S’appuyant sur les préconisations des rapports du Conseil d’État, de l’Office parlementaire des droits scientifiques et technologiques et de l’Académie nationale de médecine, la commission des affaires sociales a fait le choix de substituer au régime d’interdiction actuelle, assorti de dérogations, un régime d’autorisation encadré. Je rappelle que, tout à l’heure, Mme la secrétaire d'État s’était appuyée sur les rapports de ces mêmes organismes pour justifier le refus de la GPA.
La commission a entendu l’argument selon lequel l’actuelle interdiction traduit le principe du « respect de l’être humain dès le commencement de sa vie », qui figure à l’article 16 du code civil.
Mais, loin d’être écarté, ce principe est parfaitement affirmé par l’encadrement spécifique des recherches sur l’embryon et les cellules souches embryonnaires que nous proposons.
En effet, il est bien prévu que l’Agence de la biomédecine n’autorisera pas ces recherches, lorsque des recherches similaires à celles qui sont envisagées sur l’embryon et les cellules souches embryonnaires pourront être menées différemment, par exemple sur des animaux ou sur des cellules humaines non embryonnaires. Nous consacrons ainsi le fait que les embryons, comme les cellules souches embryonnaires qui en sont issues, sont non pas de simples matériaux scientifiques ou thérapeutiques mais bien le fondement de la vie humaine.
Les scientifiques nous ont clairement exposé que, si des recherches sont menées sur l’embryon et les cellules souches, c’est parce qu’aucune autre solution n’existe à l’heure actuelle. La rédaction de l’article 23 est explicite : le jour où d’autres types de cellules souches permettront des recherches similaires, les recherches sur l’embryon et les cellules souches embryonnaires cesseront.
C’est là une première réponse à l’accusation d’utilitarisme qui nous a parfois été adressée.
Un autre argument me vient à l’esprit. La recherche médicale a pour but de guérir, de trouver de nouvelles thérapies, de soulager ceux qui sont atteints de maladies souvent graves et incurables. Dans ce cadre, nombre de personnes acceptent de se prêter à des recherches, dans la majorité des cas sans même avoir l’espoir d’en tirer elles-mêmes un bénéfice direct, par nature aléatoire, mais dans le but de faire progresser les connaissances médicales et de permettre de soigner les autres. La recherche médicale sur des personnes repose sur l’altruisme.
Or, si l’on peut demander aux personnes vivantes de s’engager dans des protocoles de recherche, pour le bien de tous et non pour le leur, pourquoi s’interdire de demander à ceux qui ont la responsabilité des embryons de les faire participer à la recherche ? Bien sûr, ce consentement doit être éclairé, ce que notre texte prévoit non seulement par l’information des parents mais aussi par le droit qui leur est accordé de retirer leur consentement jusque tard dans l’avancement de la recherche.

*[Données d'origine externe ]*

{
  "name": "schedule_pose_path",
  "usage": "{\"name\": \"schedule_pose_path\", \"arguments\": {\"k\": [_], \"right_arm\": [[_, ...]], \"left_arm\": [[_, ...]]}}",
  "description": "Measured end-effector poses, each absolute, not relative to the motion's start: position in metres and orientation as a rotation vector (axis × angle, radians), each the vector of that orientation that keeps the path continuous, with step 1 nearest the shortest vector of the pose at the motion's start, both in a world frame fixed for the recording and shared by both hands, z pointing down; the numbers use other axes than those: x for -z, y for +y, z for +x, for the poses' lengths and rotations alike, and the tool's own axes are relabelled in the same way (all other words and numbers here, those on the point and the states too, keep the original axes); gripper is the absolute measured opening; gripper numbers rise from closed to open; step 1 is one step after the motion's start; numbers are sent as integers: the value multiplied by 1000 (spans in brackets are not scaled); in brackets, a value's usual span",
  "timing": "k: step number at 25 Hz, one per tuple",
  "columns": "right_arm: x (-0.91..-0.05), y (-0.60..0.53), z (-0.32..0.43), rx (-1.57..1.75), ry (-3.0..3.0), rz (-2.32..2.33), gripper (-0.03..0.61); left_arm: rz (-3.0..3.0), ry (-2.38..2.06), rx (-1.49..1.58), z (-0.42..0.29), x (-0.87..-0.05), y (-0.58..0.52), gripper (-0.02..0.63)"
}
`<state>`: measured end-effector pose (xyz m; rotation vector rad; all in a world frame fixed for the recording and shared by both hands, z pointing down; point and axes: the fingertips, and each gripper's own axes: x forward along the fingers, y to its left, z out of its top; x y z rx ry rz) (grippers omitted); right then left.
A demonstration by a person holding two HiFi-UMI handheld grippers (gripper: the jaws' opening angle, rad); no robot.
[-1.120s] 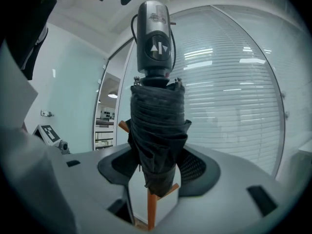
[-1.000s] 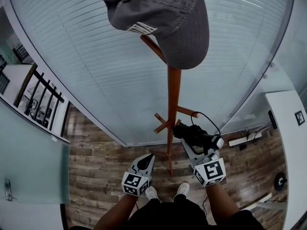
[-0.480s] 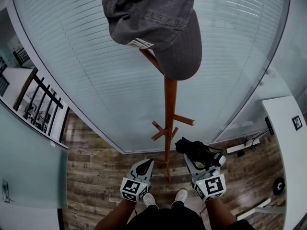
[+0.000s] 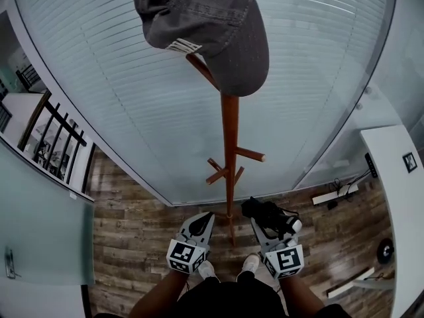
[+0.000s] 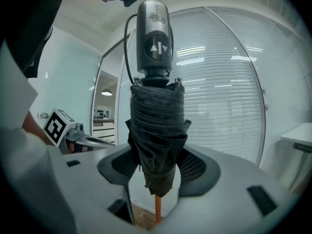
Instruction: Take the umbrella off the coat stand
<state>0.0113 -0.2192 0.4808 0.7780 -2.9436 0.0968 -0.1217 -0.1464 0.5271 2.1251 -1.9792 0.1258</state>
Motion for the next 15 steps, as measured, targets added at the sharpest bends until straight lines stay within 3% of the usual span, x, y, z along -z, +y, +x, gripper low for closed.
{"name": "schedule_pose_path", "arguments": {"k": [15], "right_arm": [[-489,-214,9,-28,-2883,765,242]], "left_arm": [[2086,-1966,-65,-120,-534,-141,14]]}}
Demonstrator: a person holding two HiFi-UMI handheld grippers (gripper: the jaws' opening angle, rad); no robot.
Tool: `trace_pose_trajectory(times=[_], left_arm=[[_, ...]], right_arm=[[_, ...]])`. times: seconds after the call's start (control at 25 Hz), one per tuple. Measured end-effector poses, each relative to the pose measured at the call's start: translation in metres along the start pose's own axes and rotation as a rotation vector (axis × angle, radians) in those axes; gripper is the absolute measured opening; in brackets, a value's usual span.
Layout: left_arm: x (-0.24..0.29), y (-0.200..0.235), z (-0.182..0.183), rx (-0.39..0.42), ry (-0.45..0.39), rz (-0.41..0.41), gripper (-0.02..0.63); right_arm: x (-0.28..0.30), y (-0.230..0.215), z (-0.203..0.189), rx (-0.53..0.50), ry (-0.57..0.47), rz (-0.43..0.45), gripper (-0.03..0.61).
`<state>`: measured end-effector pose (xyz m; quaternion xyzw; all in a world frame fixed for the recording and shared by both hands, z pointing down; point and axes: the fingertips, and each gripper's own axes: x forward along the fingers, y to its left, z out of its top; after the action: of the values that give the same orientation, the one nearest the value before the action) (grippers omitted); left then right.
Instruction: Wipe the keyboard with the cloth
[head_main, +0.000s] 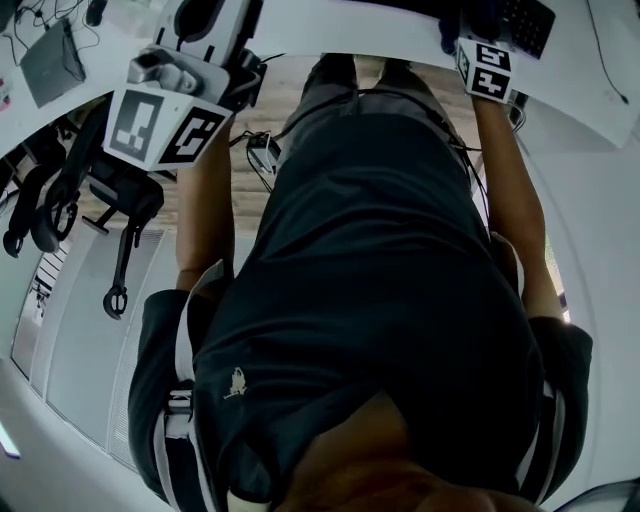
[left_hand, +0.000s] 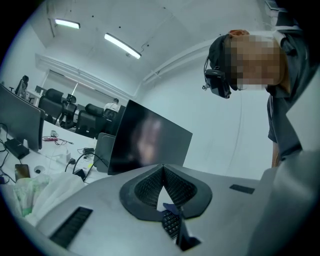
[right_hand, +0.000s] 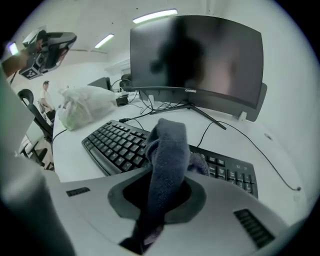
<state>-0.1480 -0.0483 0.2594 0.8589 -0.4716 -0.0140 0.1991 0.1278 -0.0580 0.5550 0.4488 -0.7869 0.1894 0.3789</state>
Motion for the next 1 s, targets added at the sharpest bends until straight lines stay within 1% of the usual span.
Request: trace_pose_trajectory(times=[0.04, 0.12, 0.2, 0.28, 0.32, 0.4, 0.44, 0.48, 0.56, 0.6, 0.64, 0.72, 0.8, 0.88, 0.96, 1.0], left_arm=[[-0.002, 0.004, 0.000, -0.003, -0.001, 0.006, 0.005], [-0.005, 0.009, 0.002, -0.009, -0.004, 0.010, 0.005], [-0.005, 0.011, 0.003, -0.012, -0.002, 0.003, 0.005], [-0.004, 0.012, 0.003, -0.012, 0.002, -0.009, 0.005], [-0.004, 0.013, 0.003, -0.012, 0.002, -0.014, 0.005], [-0.004, 0.015, 0.004, -0.013, -0.002, -0.019, 0.005], [-0.005, 0.017, 0.006, -0.014, -0.003, -0.019, 0.005], [-0.007, 0.019, 0.006, -0.014, -0.003, -0.018, 0.005], [-0.010, 0.024, 0.007, -0.016, 0.003, -0.015, 0.005], [-0.010, 0.026, 0.006, -0.018, 0.006, -0.015, 0.005], [-0.010, 0.027, 0.005, -0.020, 0.009, -0.015, 0.005], [-0.007, 0.029, 0.003, -0.025, 0.013, -0.017, 0.005], [-0.003, 0.028, 0.002, -0.027, 0.017, -0.024, 0.005], [0.001, 0.027, 0.005, -0.023, 0.018, -0.037, 0.005], [0.004, 0.026, 0.007, -0.017, 0.017, -0.043, 0.005], [0.005, 0.026, 0.008, -0.016, 0.016, -0.044, 0.005]], right_arm=[[0.001, 0.002, 0.001, -0.012, 0.006, -0.014, 0.040], [0.006, 0.026, 0.011, -0.058, 0.001, -0.011, 0.040], [0.011, 0.060, 0.022, -0.104, -0.017, 0.027, 0.040], [0.016, 0.085, 0.032, -0.110, -0.029, 0.072, 0.040], [0.018, 0.090, 0.035, -0.105, -0.030, 0.091, 0.041], [0.018, 0.083, 0.038, -0.096, -0.028, 0.112, 0.040], [0.016, 0.071, 0.038, -0.086, -0.027, 0.101, 0.040], [0.014, 0.055, 0.035, -0.061, -0.025, 0.074, 0.040], [0.011, 0.023, 0.029, 0.023, -0.017, 0.013, 0.040], [0.012, 0.015, 0.027, 0.051, -0.011, -0.006, 0.040], [0.013, 0.017, 0.028, 0.051, -0.007, -0.013, 0.040], [0.017, 0.040, 0.035, -0.006, -0.010, 0.009, 0.040], [0.022, 0.073, 0.044, -0.044, -0.023, 0.069, 0.041], [0.027, 0.092, 0.050, -0.052, -0.031, 0.126, 0.041], [0.028, 0.089, 0.052, -0.066, -0.029, 0.150, 0.040], [0.027, 0.077, 0.050, -0.069, -0.028, 0.136, 0.040]])
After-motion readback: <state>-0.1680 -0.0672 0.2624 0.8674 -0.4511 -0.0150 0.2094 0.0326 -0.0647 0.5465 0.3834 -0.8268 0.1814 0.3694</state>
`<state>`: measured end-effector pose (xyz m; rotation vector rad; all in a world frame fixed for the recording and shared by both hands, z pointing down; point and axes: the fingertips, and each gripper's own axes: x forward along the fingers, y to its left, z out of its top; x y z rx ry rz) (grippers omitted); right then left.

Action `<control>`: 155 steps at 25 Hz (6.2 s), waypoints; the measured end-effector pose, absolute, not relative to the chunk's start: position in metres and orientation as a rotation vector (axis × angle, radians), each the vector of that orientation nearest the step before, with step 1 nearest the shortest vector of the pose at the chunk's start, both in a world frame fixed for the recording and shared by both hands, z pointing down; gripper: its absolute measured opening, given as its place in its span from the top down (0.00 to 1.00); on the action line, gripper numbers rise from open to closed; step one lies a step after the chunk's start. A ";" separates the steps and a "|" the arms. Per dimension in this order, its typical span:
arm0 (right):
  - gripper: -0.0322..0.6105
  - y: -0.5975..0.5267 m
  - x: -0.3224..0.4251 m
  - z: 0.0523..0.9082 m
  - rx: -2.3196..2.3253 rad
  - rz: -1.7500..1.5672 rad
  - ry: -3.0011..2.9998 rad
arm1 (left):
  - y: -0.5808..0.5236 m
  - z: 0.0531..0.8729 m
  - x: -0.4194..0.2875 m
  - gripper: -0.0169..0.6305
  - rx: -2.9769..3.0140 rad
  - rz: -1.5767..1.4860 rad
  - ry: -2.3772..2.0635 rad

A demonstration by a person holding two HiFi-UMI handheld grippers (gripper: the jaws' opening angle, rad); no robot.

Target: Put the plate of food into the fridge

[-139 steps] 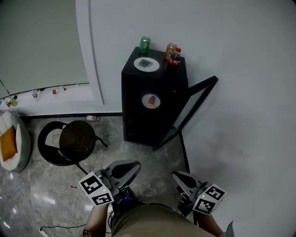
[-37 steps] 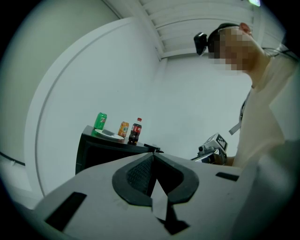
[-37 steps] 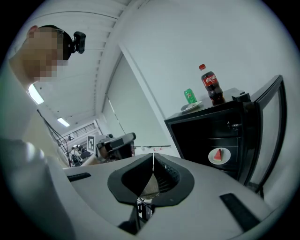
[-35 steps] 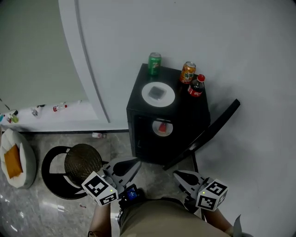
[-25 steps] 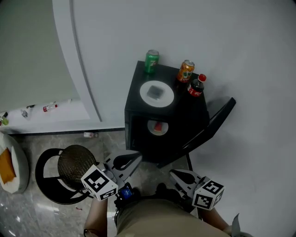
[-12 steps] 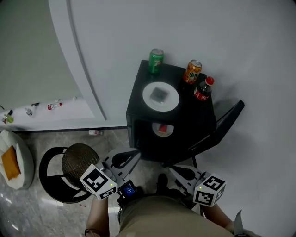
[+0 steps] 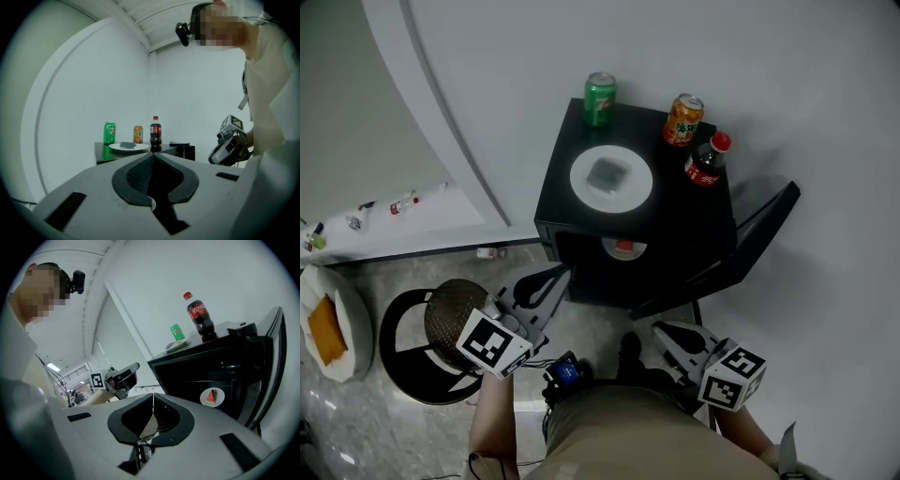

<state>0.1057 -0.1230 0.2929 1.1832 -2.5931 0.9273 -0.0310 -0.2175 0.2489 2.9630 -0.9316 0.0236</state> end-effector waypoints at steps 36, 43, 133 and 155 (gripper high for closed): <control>0.92 -0.153 0.137 0.300 1.153 0.957 -2.595 | -0.291 0.268 0.044 0.49 3.398 1.228 -0.675; 0.92 -0.152 0.134 0.303 1.155 0.976 -2.590 | -0.296 0.274 0.049 0.49 3.397 1.303 -0.617; 0.92 -0.179 0.118 0.288 1.131 1.344 -2.677 | -0.254 0.274 0.049 0.87 3.467 1.470 -0.810; 0.75 -0.254 0.081 0.269 1.009 1.770 -2.703 | -0.229 0.271 0.056 0.88 3.559 1.432 -0.721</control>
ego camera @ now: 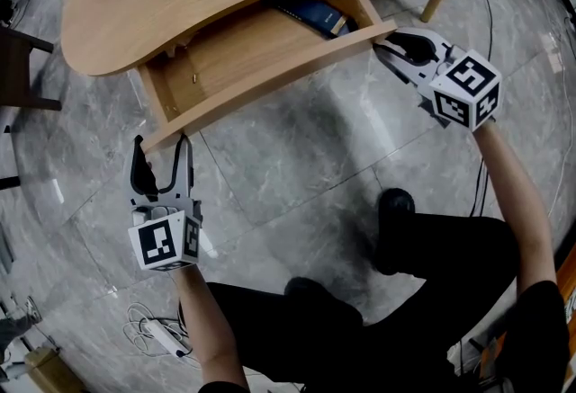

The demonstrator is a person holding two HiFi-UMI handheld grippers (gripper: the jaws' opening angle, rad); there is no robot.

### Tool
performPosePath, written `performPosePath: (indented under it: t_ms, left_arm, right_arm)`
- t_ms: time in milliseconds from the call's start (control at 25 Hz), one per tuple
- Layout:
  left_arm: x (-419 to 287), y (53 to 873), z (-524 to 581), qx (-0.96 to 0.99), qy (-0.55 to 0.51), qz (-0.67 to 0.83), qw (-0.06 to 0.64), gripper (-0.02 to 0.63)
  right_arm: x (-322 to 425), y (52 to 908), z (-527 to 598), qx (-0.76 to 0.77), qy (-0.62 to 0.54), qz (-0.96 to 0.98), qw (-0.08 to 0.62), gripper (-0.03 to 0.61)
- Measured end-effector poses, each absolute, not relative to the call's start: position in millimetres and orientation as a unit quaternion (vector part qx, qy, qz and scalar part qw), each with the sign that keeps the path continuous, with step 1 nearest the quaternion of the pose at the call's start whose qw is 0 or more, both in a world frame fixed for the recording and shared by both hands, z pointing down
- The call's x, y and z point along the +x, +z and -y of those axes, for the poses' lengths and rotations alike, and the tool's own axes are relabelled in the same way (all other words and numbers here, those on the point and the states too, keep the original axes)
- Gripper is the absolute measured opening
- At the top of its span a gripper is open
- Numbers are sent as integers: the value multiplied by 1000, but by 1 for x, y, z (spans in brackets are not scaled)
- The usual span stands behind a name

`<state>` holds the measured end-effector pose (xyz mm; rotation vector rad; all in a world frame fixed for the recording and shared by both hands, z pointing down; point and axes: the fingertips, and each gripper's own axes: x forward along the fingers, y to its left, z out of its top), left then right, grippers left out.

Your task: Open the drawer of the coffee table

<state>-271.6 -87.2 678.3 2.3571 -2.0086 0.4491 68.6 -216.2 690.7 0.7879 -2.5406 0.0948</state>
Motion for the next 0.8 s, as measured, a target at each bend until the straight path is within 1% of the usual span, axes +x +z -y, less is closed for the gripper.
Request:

J’entends bien l’argument selon lequel la recherche sur l’embryon est singulière en ce qu’elle implique la destruction de l’embryon. Mais il faut ajouter que cette destruction d’un nombre limité d’embryons a pour intention d’en soigner d’autres. D’ailleurs, lorsque l’on parle de recherche impliquant l’embryon, on se focalise trop souvent sur les thérapies utilisant les cellules souches embryonnaires. Or il existe aussi des recherches qui sont conduites au profit des embryons, dans le but de mieux comprendre l’embryogénèse, de soigner les maladies dès les premiers stades de la vie et d’améliorer les procédures d’assistance médicale à la procréation. Elles ne doivent pas être négligées.
Une autorisation encadrée me paraît donc aussi respectueuse de la spécificité de l’embryon que l’interdiction de principe avec dérogation. Elle a surtout pour mérite la clarté : clarté pour les scientifiques, clarté pour l’image internationale de la France. Je crois qu’il vaut mieux des choix assumés et encadrés que des positions ambiguës qui sont toujours moralement contestables.